Training with other sports teams has allowed the players to condition in a different way this offseason, and it is a different type of soreness when the team wakes up in the morning, Melton said.

“(Taurean Prince) said he had to use his hands to pick his legs up on Saturday to get in the car,” Melton said. “It’s kind of the feeling for it, to stay in shape, to work on athleticism, create new relationships and see the campus.”

While the cross training allows the basketball team to get out of the weight room for a few hours to do a different type of workout, the meaning behind it is also very simple: have fun.

“Anytime we can compete and laugh, I think it’s a great thing,” Melton said. “That’s part of the focus now, just relax and let the season go and shift gears for the summer. It was more successful than I ever imagined it was going to be.”

What is interesting about this concept is not only the peculiarity of it, but the valuable relationships that the players are building with other student-athletes.

“This was my first time being on a tennis court,” junior forward Rico Gathers said. “It made us challenge ourselves and our minds to compete. It’s a lot of footwork, a lot of detail, a lot of skill, so I really admire these dudes.”

Most recently, Baylor men’s basketball met up with No. 2 men’s tennis at the Hurd Tennis Center for some one-on-one lessons on the basic fundamentals of serving, hitting and returning. Senior men’s tennis player Mate Zsiga will not forget seeing a tennis ball sailing out of the park on Wednesday afternoon, he said.

“Rico came in here and hit the first ball out of the stadium, and at the end he actually made a few serves in, so he made quite a progress,” Zsiga said. “They tried hard, and it was great. It seemed like they enjoyed it.”

Not only is this cross-training proving to benefit the men’s basketball squad, but the tennis team enjoyed the company on the court. The men’s tennis team is busy preparing for the 2015 NCAA first and second rounds, so a break from routine was well worth it, Zsiga said.

“The grind can be a little tiring, so it was good to have a little fun,” he said. “Right now we are practicing for the NCAA’s, so we didn’t have to take this seriously. It’s good to mix it up a little bit. We never did this before. It was awesome.”
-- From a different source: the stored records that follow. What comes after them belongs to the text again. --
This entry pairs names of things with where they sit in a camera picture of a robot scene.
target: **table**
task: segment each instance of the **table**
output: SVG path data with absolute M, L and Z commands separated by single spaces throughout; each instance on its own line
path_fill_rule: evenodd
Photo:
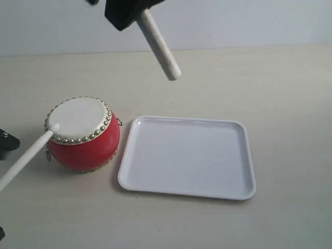
M 0 193 L 1 249 L 331 248 L 332 44 L 176 51 L 169 82 L 150 52 L 0 58 L 1 128 L 21 147 L 74 96 L 106 100 L 124 126 L 116 157 L 74 174 L 41 151 Z M 128 192 L 117 183 L 140 115 L 230 119 L 249 136 L 245 202 Z

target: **white wall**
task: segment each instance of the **white wall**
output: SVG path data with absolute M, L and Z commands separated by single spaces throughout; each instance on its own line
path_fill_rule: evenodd
M 0 56 L 149 50 L 136 24 L 104 18 L 105 1 L 2 1 Z M 152 13 L 172 49 L 332 42 L 331 0 L 167 0 Z

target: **tray rim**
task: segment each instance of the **tray rim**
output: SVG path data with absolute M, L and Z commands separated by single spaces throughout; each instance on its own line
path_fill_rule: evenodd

The basketball team has even invited the men’s tennis team to play a competitive five-on-five game in the fall, during the tennis team’s offseason. Wonder who would be the starting five for tennis? Zsiga has an idea.

“For point guard, I got Diego (Galeano) for sure,” Zsiga said. “He is good, he played basketball before. I got Vince (Schneider) as a center because he’s a tall, strong guy. For power forward I got myself. Maybe Will (Little) can be another point guard, and (Felipe) Rios we can put in there.”

Although the men’s tennis team may have a starting lineup, the massive size of the men’s basketball team may overpower them just a bit. Gathers against Zsiga in the paint? That might not be pretty.

“I don’t know if we could score at least. They are way too tall for us,” Zsiga said. “To go up against Rico would be painful I would feel like. It’s not an easy task. On the half court maybe we can make money shots, but it’s a different level out there.”

The Bears’ most successful sport, besides basketball of course, was flag football with junior quarterback Seth Russell. Melton said fans might not see the hidden footage of Gathers on the field, but Gathers was not quiet about his abilities.

“I was in the pocket like I was Bryce Petty working on my arm, moving the sticks and focusing on getting the ball to receivers and scoring touchdowns,” Gathers said. “I put the ball in other people’s hands but they cost us the game. I’m not saying any names.”

With the success of the offseason Olympics this year, Melton and the team are planning on making cross-training an annual ritual at the end of every season. The team will look to add different sports to its schedule as well, some that would entertain fans.

“We’d like to do equestrian but we’ll see about that,” Melton said. “Rico on a horse, it better be a Clydesdale.”